The Plot Against America (TV Show)
There's a three-minute shot from The Plot Against America that I can't get out of my head. It's one side of phone call that's reaching across a nation on fire. The anti-Semitic President Charles Lindbergh has presided over a creepingly fascist government, which has led the United States to the precipice of self-immolation. Zoe Kazan's Bess, the ever-concerned matriarch of the Levins of Newark, has received an extremely concerned phone call from Seldon (Jacob Laval), the little boy who used to live next door, before a mysterious federal program resettled him and his mother to Kentucky. Seldon is frightened, for reasons I won't spoil. Bess is also frightened, because she's seen the country go downhill all around her. Her children are in danger. Her community has been shattered. At one point in the call, a gunshot blasts outside her window.
It's an indelible image of parenting under impossible duress, and Bess works hard to maintain her cheerful Adult Voice exterior while the world descends into chaos all around her. The camera begins the scene in a distant long shot. By the end of the scene, we're staring right up into Kazan's face. You can feel Bess restraining every negative emotion behind a grasp toward positivity, begging Seldon to serve himself some corn flakes as she tries to figure out how to help a scared little boy hundreds of miles away.

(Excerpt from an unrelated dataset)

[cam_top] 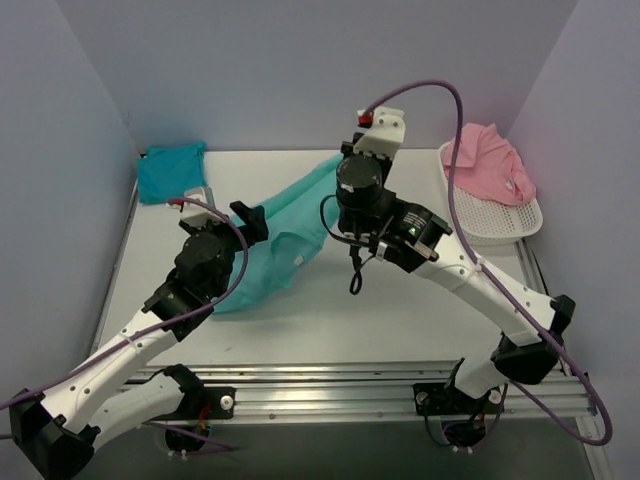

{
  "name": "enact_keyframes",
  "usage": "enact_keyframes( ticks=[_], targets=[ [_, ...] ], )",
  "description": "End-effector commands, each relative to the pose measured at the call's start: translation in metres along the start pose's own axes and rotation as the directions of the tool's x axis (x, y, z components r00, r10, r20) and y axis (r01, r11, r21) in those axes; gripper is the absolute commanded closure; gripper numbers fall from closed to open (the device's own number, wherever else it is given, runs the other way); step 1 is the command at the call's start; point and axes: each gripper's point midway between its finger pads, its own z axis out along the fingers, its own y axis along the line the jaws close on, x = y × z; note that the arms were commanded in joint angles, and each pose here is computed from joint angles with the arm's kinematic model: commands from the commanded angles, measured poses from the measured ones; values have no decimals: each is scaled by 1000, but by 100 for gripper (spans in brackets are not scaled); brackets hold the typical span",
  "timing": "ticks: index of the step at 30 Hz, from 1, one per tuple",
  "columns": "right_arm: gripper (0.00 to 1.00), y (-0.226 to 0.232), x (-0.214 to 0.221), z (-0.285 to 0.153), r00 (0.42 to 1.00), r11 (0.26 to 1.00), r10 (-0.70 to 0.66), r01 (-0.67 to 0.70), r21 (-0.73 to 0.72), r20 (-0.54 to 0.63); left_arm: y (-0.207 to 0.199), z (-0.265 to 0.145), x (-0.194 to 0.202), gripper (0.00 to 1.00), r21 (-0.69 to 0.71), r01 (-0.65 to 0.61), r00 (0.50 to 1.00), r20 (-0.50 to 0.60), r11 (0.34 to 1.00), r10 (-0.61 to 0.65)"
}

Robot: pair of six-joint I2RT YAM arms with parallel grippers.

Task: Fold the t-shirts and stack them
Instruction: Grab the tshirt from the pile

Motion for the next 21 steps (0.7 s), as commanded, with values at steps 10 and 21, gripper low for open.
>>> enact_keyframes(
  ticks=[10,21],
  targets=[
    [100,-160,117,-33,988,939,126,-88,332,-93,25,69,49,6,-186,-181,979,-125,966,160],
    [100,-151,243,-49,920,979,103,-28,200,-377,-11,177,109,6,-31,-263,925,-293,964,243]
  ],
)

There's a lot to love and admire about The Plot Against America, which adapts Philip Roth's 2004 novel into a vibrant piece of 2020 political art. Creators Ed Burns and David Simon clearly sparked to the book's contemporary resonance — here's another populist president dogwhistling white supremacy while palling around with dictators — but the series is mainly a remarkably intimate family drama. And Kazan's performance is a towering achievement, revealing hidden layers of moral resolve behind Bess' modest facade.
It's an earned slow burn. For most of the series, Kazan is the quieter-by-default half of the Levin marriage. Her husband, Herman (the equally great Morgan Spector), is ambitious and proud, not afraid to loudly declare his anti-Lindbergh opinions as the administration begins encroaching on Jewish citizens' civil rights. Bess is his nervous counterpoint, the first to suggest a move north to Canada. Part of that is her protective parental impulse. But Bess also grew up through anti-Semitism, the only Jew in her neighborhood. "People would walk by our apartment and point," she recalls. "It wasn't that I was mistreated, I was just ignored and alone." That line comes in the series' first episode, when things haven't gotten even remotely as bad as they will get. It's a reminder that even the good old days were bad for most people, and the first inkling that Bess is struggling — in a deep, lifelong, existential way — with the demons that threaten to destroy Plot's America.
"Fear presides over these memories, a perpetual fear." Those are the first words of Roth's novel. I don't think anyone actually says the words "perpetual fear" in the miniseries, but you can feel that mood in every frame. And it comes across most of all in Kazan's delicate performance. At times, it's a portrait of old-fashioned Mom Strength, a woman balancing her sons' struggles and her husband's impotent rage as she goes back to work in the midst of a national nightmare. Kazan exudes an anxious power, and it's a role that has taken on new resonance in our own year of perpetual fear. What parent in 2020 can't relate to Bess, trying her best to keep her kids safe from the monstrosity of history? This year's Emmy race for Best Actress in a Limited Series/Movie features a lot of high-powered contenders repping buzzy titles. It promises to be a great lineup, and I hope voters will find room for Kazan's quietly tense star turn.